I agree with Park that Christians should speak out against injustice. However, if we look at the Christian church in Acts and the Epistles, we do not see “opposition to economic oppression” per se. Rather, we see the proclamation of the Gospel, a Gospel which causes change and demands that Christians treat each other as brothers and sisters, no matter the ethnic or economic status, in stark contrast to how unbelievers treated each other. When Paul preached in the Roman Empire, it was not with the intent to cause sweeping economic or social change (he did not, for example, seek to end slavery as an institution at that point; what he demanded was that Christians treat each other as brother and sister regardless of their social status--conversion to Christ, then, would have naturally caused a shaking up of the social order). Rather, Paul proclaimed the Gospel, a Gospel that by its very nature would ultimately cause change and present a Church where equality and servanthood would rule the day. Granted, the Gospel will have repercussions in the area of how we treat each other, but the Gospel itself is less about economic reform and more about the forgiveness of sins through Christ, the Messiah.

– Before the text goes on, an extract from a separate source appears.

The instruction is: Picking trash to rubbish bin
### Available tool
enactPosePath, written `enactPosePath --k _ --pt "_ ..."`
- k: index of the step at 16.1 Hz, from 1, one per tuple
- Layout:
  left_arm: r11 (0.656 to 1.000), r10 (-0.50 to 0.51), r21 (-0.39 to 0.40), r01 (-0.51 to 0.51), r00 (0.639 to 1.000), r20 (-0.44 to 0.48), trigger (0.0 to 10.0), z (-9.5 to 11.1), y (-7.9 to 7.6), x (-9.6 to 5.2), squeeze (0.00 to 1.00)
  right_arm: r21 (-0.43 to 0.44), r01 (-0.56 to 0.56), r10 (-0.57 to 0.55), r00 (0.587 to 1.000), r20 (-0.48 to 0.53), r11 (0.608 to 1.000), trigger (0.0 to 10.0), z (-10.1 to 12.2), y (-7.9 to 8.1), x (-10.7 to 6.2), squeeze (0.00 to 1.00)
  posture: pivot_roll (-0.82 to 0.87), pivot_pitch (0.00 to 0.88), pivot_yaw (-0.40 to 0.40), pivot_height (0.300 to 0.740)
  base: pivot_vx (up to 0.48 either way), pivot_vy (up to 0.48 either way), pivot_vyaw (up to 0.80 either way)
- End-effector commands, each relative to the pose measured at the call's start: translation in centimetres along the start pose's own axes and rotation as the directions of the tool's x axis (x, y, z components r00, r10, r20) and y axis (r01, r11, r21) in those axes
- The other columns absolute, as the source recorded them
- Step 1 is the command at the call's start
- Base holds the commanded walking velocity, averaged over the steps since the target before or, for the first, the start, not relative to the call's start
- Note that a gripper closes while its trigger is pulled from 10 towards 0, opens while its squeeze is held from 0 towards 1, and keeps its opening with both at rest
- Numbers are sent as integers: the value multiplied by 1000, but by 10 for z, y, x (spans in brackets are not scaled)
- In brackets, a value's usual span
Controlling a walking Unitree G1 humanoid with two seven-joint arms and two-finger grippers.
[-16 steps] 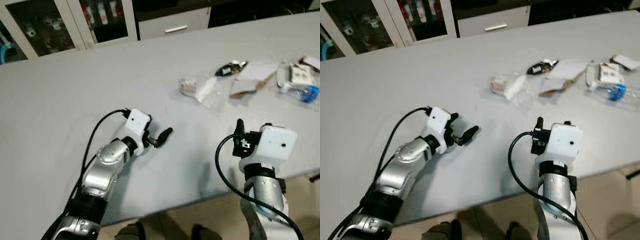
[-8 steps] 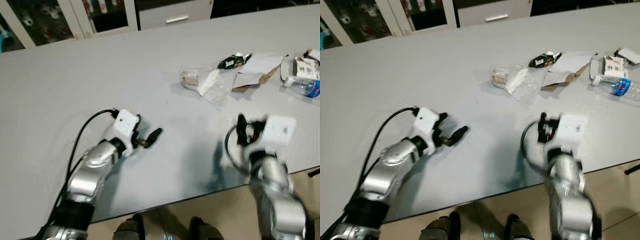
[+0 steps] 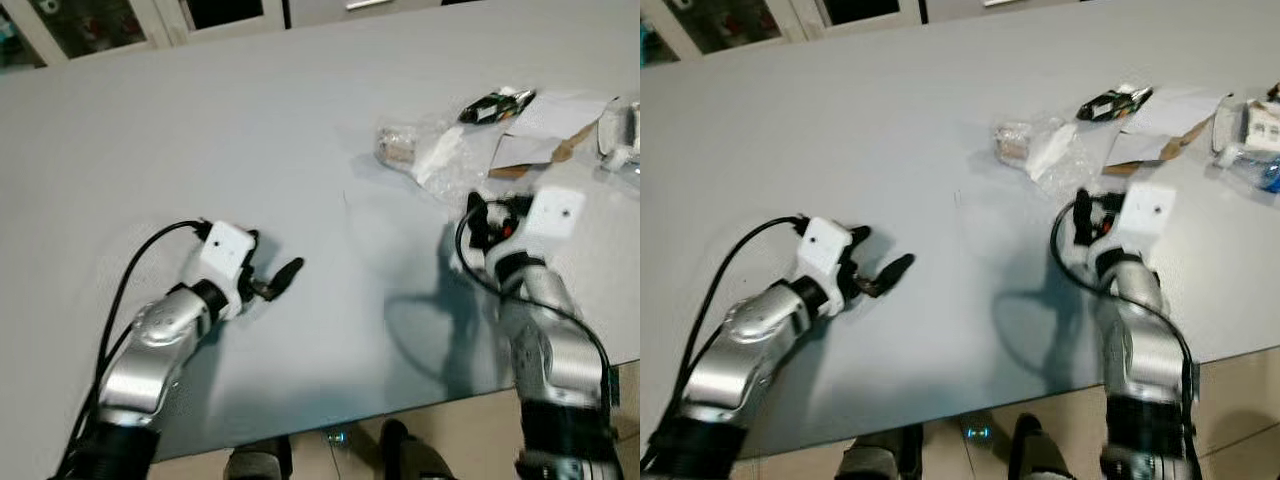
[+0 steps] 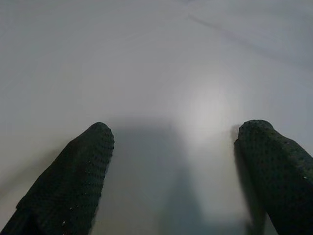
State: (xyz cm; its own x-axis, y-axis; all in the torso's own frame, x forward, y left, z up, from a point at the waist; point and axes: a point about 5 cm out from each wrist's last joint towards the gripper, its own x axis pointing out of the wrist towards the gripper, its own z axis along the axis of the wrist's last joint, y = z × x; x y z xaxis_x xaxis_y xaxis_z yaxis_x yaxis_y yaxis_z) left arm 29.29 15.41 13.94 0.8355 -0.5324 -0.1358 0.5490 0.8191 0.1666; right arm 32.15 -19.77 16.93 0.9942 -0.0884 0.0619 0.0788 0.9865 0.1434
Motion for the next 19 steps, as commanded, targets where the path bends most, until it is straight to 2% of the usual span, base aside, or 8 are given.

Thus my main point of contention (if I understood Park's argument in this chapter correctly) is this: in my opinion, Christians are not called to change the world; rather, we are called to be a light in the world, an example of the power of the Gospel. The Church is not here to cause political, social, or economic change. The Church is here to offer the world a picture of a new community that stands in stark contrast to the status quo. When Christians are martyred in India, for example, it is not because they are speaking out against unfair demands by rich landlords. Rather, it is because they proclaim Christ above all else.

Once again, though, let me emphasize that overall both Mathews and Park do a fantastic job with the text. The amount of time I spend critiquing them is grossly disproportionate to my opinion on the value of the book. Overall, this is a fabulous book that has the potential to greatly inform and challenge us regarding race in Scripture.

Conservative Christianity has, in my opinion, come along way in the past few decades. When the most iconic fundamentalist school can publicly apologize for its past unbiblical views on interracial marriage, when a (very) fundamentalist evangelist can brag about how he walked out of a church and refused to preach there when he learned they kept non-whites from attending, when many evangelical churches present an eclectic mix of races in their morning service—these are all positive indications of the current state of Christianity.

Mathews and Park, however, offer to take us further with a thorough, biblical, and practical discussion of race and racial reconciliation. This book offers an invaluable treatment of race in the 21st century church, and those truly concerned about a biblical ecclesiology would do well to pay attention.